Conservatives' split between their private judgements and public policies isn't compassionate, it is merely hypocritical. I am glad that our Vice President loves his daughter. I am glad that President Bush believes, "I think Mary is going to be a loving soul to her child. And I'm happy for her." But how can these leaders reconcile those warm familial feelings with their policies that deny same-sex couples the right to form legal families?

We've heard line of reasoning before from the GHW Bush administration.
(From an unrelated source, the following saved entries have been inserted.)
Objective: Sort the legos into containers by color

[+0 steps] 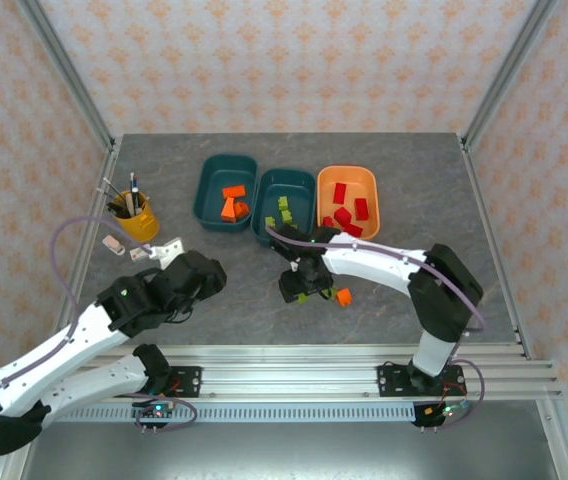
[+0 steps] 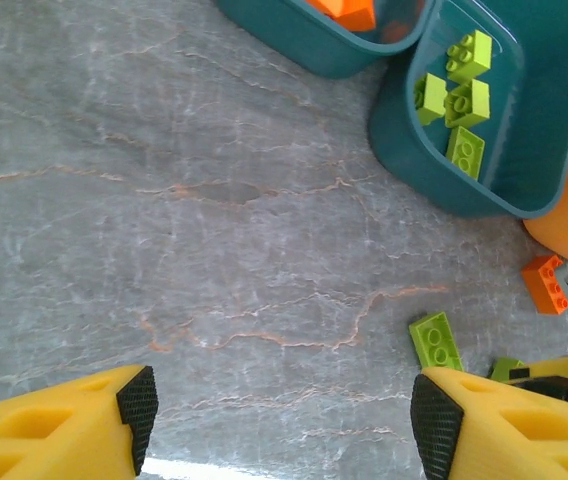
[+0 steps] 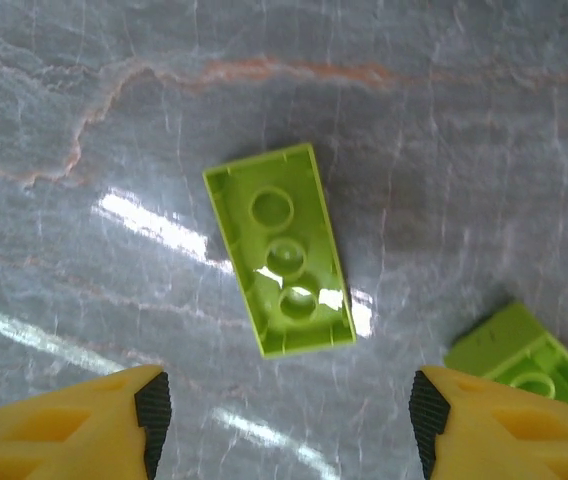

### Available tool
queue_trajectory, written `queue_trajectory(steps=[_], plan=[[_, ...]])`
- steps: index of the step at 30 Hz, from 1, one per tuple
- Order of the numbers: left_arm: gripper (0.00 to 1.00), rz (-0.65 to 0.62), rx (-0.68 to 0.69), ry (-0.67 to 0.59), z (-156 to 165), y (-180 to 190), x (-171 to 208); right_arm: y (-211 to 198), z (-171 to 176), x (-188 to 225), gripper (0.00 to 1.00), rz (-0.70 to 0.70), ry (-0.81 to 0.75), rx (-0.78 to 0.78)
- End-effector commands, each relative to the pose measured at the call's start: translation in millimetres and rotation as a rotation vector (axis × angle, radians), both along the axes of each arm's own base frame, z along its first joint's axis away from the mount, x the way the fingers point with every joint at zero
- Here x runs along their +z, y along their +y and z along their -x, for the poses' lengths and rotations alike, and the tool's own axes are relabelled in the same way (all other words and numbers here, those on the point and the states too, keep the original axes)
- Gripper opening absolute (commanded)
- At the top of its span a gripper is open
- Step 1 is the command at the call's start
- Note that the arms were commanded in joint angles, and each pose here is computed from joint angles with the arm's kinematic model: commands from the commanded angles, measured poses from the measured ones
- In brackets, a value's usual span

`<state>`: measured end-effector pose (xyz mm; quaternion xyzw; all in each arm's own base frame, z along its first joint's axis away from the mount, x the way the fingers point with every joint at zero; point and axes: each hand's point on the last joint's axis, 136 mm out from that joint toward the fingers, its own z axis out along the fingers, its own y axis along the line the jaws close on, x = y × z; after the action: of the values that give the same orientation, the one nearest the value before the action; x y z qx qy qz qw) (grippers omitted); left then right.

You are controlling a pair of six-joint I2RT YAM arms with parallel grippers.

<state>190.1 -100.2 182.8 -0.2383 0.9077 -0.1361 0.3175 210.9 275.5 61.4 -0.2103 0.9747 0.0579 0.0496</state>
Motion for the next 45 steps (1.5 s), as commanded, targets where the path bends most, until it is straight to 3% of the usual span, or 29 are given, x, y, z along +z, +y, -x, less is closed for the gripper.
queue_trajectory(steps=[1, 8, 17, 21, 24, 33, 39, 45], plan=[[0.71, -0.039, 0.077, 0.003, 7, 22, -7, 10, -16, 0, 0.66, 0.012, -0.054, 0.047], [0.71, -0.028, 0.066, -0.011, 7, 21, -2, 15, -21, -32, 0.59, 0.069, -0.015, 0.053], [0.71, -0.013, 0.036, -0.018, 6, 15, 2, 16, -20, -53, 0.38, 0.095, 0.023, 0.022], [0.71, 0.011, 0.005, -0.041, 1, 7, 8, 17, -23, -44, 0.29, 0.079, -0.001, 0.009], [0.71, 0.05, -0.038, -0.079, -6, -7, 19, 20, -36, -16, 0.26, 0.052, -0.072, -0.009], [0.81, 0.084, -0.049, -0.163, -44, -32, 69, 12, -130, 90, 0.25, -0.072, -0.275, -0.214], [0.82, 0.153, -0.051, -0.146, -87, -44, 75, 3, -203, 89, 0.24, -0.024, -0.324, -0.336], [0.82, 0.117, -0.089, -0.132, -117, -55, 78, -2, -257, 73, 0.24, 0.009, -0.352, -0.414]])
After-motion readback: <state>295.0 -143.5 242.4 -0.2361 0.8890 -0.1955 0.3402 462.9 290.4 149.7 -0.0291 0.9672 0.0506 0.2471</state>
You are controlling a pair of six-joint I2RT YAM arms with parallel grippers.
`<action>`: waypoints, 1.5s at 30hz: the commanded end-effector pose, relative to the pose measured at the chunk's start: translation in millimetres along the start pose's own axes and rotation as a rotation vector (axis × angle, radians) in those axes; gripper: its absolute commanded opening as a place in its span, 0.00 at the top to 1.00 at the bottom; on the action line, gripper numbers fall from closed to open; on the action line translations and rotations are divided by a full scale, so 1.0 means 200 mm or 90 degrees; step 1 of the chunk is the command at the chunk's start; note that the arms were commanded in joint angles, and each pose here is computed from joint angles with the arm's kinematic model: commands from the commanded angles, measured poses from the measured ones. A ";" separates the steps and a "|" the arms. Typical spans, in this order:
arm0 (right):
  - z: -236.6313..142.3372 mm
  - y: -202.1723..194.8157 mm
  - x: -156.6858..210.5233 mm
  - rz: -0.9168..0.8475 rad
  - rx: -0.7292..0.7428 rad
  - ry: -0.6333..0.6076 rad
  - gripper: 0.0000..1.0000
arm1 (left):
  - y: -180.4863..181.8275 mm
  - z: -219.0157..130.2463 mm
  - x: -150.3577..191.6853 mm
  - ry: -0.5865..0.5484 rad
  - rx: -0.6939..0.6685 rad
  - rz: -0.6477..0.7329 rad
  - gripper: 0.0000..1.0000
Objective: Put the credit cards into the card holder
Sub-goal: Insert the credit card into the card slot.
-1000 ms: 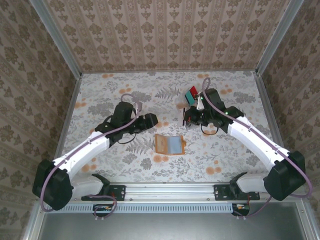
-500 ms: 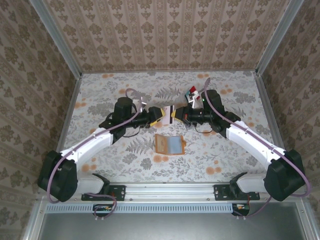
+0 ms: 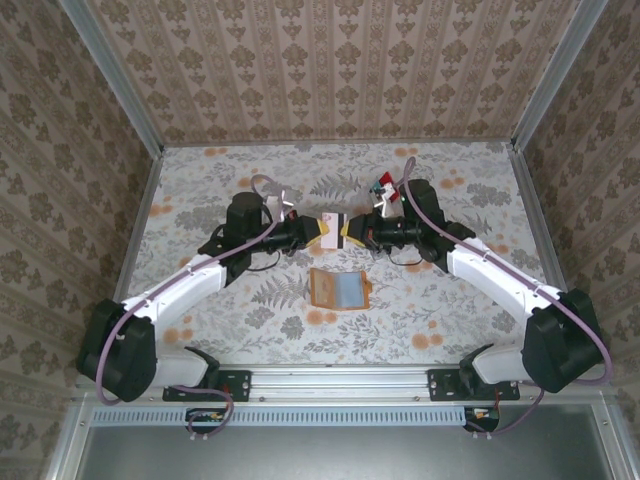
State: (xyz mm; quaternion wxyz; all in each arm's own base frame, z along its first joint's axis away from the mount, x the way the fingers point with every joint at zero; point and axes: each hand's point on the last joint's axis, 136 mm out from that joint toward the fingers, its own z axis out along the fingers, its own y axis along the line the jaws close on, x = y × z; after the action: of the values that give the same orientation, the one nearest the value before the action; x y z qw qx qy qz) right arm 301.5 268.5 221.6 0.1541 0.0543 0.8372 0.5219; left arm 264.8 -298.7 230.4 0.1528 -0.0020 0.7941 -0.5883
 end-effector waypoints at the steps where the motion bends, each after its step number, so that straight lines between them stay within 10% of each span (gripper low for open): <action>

Remember when Dan Quayle said during the 1992 election season that if his own daughter needed an abortion, he'd support her decision. He later made it clear that while we would support his daughter's choice, Quayle still remained politicially opposed to abortion rights.

That's the public policy we get: Conservatives live with the privilege to extend exceptions to their family members when needed, but the rest of us are stuck with their restrictive interference in our lives. Since when did nepotism become a prerequisite for liberty?

MotherVoice08: A place to be as political as I wanna be.


I've been posting to my MojoMom blog regularly for a few years now, and I've worked hard to make it a worthy destination for thinking Moms. In my Mojo Mom book and blog, I trace a path that starts with self-care and builds toward women's leadership. In my personal life I have continued on that trajectory, becoming more politically invovled throughout the 2004 and 2006 elections. I am contributing to the group blog on MomsRising.org, but event that requires a modicum of detachment from my personal opinion. Part of me still craves an outlet where I can be as partisan, political and opinionated as I want to be. This isn't really appropriate for the MojoMom blog. I have struggled with the decision to create a new blog, dividing my writing energies further, but the time has come to give it a whirl.

So here I am on MotherVoice08, my new blog that will chronicle my adventures on the road to 2008. I don't yet know where that road will take me, which is part of the fun of writing about the journey.

I am going to try to keep my posts short and snappy, but I will tell you two important things to get started: I am proud to be a progressive Democrat, and I believe that all Moms should take up politics. Motherhood is inherently political, and if you need evidence to support that, just read The Motherhood Manifesto by the founders of MomsRising.org. The frustrating thing is, many Moms' groups are expressly apolitical, trying to keep discussion on non-partisan level to avoid having anyone's feelings hurt by differences of opinion. In the long run this is extremely boring and further isolates mothers from the political process. So bring your opinions, join me here on MotherVoice08 and shout it out.